• _EXERCISE GOAL_
Where the records below have a line with "camera", that line is to be copied.

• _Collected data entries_
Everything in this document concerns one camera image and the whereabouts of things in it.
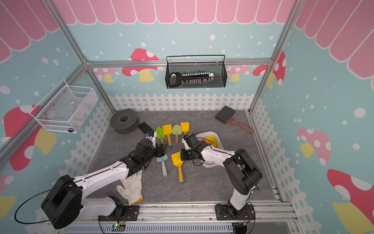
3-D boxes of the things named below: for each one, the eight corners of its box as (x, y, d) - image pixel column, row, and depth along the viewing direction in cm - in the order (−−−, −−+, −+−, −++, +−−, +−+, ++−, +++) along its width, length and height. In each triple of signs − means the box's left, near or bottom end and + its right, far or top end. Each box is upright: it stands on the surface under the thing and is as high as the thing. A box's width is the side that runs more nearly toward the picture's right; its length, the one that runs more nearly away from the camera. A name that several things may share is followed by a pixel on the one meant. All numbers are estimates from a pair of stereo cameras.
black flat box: (214, 117, 119) (214, 115, 117) (224, 107, 127) (224, 105, 125) (225, 123, 115) (226, 122, 113) (235, 112, 123) (235, 110, 121)
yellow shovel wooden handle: (180, 135, 108) (180, 134, 106) (181, 123, 115) (180, 122, 113) (189, 135, 108) (189, 134, 106) (189, 123, 115) (189, 122, 113)
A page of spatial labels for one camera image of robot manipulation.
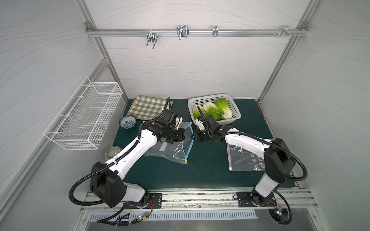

• _FINISHED EXERCISE_
Everything in this document concerns one camera image and the whereabouts of things in it.
3-D boxes of the things named below: for each one, the eight corners of its box as (x, y, d) - image pixel column, row, and depth along the viewing direction in cm - in the order (−−−, −−+, −+−, −++, +−−, +−+, ++−, +++) along its width, length and height. In each triple of signs − means the box's left, near or bottom end and + its right, far or top end. Each box is upright: it stands on the surface under the thing and is as high as the thing. A box's width is the side that runs more nearly toward the picture's right; its length, the one that runs more nearly away from the camera. A name that several things may share is followed by a pixel on the one meant. All numbers are estimates from a pair of stereo cameras.
A page of spatial labels for one camera image of robot manipulation.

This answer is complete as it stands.